26 de setembro de 2021

Pensa no seu trabalho, e olha pra trás. O que você já fez? Onde você ainda quer chegar?

Com que frequência você olha pra trás, e de fato presta atenção naquilo tudo que você já fez? Essas últimas semanas eu fui tomado por um momento de nostalgia. Meu site, o Da Quarta Parede, está em grande transformação, porque mês que vem ele muda de domínio, de nome, e de cara. Vem ai o Outra Dança. Desde que a estrutura da programação ficou pronta, eu to trabalhando em subir pro site novo todo o conteúdo que eu já escrevi. E nisso vem um rever e reler mais de 50 colunas da 3ºsinal, e os quase 200 textos de crítica que eu publiquei desde 2013.

 

São só 8 anos, mas é ao mesmo tempo aquela sensação de trabalho de uma vida. Eu sempre gostei demais de me enfiar em arquivos, em listas, fotos e videos de obras de coreógrafos e companhias, e organizar, estudar, tentar entender um percurso, uma continuidade, uma proposta de fazer essas coisas existirem em seus tempos.

 

A minha última pesquisa, do pós-doutorado, era toda focada nesse aspecto, coletando, reunindo e tabulando 884 textos de crítica de dança publicados no Estadão e na Folha, desde 1953. Foi delicioso reler um a um esses retratos da história da nossa dança. E também muito incômodo reparar em como eles vão diminuindo mais próximos de hoje.

 

Agora, nesse processo de recuperação da minha própria produção, veio à tona uma outra história, em vários aspectos bem pessoal: lembranças daqueles dias, daqueles teatros, daquelas obras, de quem estava do meu lado, dos momentos da minha vida. Reler o texto tem aquele efeito perigoso da passagem de tempo. Às vezes uma boa surpresa, satisfação com o que foi feito, outras vezes desconfiança, do tipo “nossa, por que eu escrevi isso desse jeito?”.

 

É um impacto gostoso olhar pro volume de publicações. Ao longo desses anos todos, eu sempre me assombrei e me cobrei com a desproporção: é tanta a dança que é produzida por aqui que eu sempre to longe de dar conta de uma parcela minimamente significativa dela. Ao mesmo tempo, olhando ao longo de 8 anos e quase 200 textos, é tanta coisa que eu registrei — e que foi registrada em pouquíssimos outros lugares, e raramente em alguma outra crítica —, que vem uma sensação feliz de sentir que alguma contribuição existe.
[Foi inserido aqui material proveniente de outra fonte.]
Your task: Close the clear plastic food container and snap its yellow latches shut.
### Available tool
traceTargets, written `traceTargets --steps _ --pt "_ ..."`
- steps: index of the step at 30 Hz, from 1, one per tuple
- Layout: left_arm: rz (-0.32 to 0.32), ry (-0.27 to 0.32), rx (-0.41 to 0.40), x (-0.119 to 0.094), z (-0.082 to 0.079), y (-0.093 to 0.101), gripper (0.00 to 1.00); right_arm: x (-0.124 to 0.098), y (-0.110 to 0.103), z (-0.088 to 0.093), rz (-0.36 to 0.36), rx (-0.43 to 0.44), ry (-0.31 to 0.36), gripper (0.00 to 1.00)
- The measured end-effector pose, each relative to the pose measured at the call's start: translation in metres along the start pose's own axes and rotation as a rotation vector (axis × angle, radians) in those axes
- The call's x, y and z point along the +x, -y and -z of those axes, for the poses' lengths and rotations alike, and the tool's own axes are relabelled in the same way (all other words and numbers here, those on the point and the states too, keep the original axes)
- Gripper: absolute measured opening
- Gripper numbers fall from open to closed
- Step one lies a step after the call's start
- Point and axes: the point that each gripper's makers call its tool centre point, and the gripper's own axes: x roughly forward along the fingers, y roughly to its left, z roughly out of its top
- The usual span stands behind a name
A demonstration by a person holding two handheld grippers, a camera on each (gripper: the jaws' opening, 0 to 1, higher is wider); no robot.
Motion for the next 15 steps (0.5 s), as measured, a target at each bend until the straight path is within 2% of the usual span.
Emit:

Quantas vezes a gente se cobra pela desproporção, pelo tamanho pequeno do nosso impacto em cenários tão amplos, e esquece de valorizar o que conseguiu fazer?

 

Relendo os textos dos jornais, eu olhava pra trás pra São Paulo, pra uma cidade e uma dança (muito) anteriores a mim. Encantado, os textos iam me aproximando. Da dança, mas também desses críticos — gente de quem eu sempre quis me aproximar, e que foram meus professores, mesmo que com alguns deles eu nunca tenha nem falado.

 

Olhando pra trás pros meus textos, eu só conseguia imaginar a possibilidade que encanta todo autor: ser lido. E continuar, à distância, mais uma conversa sobre dança. É dessas coisas, a gente continua fazendo porque acredita que é importante, mas nem sempre a gente se dá conta do tamanho do que já fez. Fica aí a sugestão: olhe pra trás.

 

 

(Em outubro, vai ao ar o Outra Dança, um outro espaço pra falar de dança. E a 3ºsinal vai continuar por lá. Logo eu conto mais novidades.)